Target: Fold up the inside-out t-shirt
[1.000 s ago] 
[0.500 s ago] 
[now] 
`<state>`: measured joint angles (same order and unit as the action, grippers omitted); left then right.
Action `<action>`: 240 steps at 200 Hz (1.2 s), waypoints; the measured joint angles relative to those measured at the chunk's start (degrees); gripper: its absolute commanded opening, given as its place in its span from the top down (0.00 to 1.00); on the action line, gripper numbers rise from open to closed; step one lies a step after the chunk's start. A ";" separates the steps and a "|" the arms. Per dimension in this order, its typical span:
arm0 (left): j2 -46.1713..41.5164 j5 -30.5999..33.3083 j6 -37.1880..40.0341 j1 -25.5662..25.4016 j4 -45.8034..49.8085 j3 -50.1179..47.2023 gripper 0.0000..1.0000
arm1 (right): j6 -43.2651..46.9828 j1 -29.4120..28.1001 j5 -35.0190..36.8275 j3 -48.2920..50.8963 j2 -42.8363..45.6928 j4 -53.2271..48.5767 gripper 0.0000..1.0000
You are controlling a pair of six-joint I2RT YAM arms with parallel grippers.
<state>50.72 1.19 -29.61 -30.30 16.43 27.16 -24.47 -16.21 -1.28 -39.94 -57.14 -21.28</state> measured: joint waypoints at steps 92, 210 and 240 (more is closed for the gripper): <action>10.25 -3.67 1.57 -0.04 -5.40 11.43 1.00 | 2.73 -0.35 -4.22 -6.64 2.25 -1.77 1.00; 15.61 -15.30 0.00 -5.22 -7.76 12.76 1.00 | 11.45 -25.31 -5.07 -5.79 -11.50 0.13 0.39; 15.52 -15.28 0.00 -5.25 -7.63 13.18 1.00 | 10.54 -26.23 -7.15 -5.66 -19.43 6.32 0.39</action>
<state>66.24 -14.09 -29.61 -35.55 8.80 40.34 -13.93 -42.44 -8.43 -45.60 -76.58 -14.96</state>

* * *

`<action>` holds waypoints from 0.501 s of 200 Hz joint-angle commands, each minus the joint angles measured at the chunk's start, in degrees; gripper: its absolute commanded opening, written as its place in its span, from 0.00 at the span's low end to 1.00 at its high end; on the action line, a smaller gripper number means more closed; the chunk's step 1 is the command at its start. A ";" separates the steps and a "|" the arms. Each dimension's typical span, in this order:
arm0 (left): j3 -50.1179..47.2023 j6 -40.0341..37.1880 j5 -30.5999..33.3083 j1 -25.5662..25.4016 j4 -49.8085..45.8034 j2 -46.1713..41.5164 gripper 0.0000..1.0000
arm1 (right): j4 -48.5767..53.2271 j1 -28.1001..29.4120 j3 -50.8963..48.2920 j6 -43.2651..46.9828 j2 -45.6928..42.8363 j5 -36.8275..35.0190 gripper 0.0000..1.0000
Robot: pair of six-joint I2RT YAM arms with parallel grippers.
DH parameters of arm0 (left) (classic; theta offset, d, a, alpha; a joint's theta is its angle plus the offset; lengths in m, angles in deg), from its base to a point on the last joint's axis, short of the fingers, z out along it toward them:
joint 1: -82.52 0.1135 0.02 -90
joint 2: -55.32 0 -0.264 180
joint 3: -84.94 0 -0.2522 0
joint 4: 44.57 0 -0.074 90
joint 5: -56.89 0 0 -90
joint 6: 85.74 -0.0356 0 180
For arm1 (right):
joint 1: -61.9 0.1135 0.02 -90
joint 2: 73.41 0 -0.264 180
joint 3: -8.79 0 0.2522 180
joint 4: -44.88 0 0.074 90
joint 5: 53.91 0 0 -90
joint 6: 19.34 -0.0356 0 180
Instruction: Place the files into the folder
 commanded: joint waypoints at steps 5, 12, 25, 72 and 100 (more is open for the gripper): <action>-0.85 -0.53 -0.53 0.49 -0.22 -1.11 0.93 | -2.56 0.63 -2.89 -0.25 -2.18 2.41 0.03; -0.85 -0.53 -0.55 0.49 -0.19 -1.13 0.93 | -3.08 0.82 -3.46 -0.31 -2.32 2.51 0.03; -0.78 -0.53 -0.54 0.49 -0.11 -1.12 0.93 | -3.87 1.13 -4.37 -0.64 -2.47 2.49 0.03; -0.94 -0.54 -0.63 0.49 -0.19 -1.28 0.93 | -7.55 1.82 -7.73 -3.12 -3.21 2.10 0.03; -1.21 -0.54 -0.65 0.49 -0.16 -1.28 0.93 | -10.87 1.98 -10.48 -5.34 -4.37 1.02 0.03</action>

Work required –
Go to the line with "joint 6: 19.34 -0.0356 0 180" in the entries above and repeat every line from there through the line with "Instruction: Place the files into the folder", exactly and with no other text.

Exercise solution –
joint 6: 19.34 -0.0356 0 180
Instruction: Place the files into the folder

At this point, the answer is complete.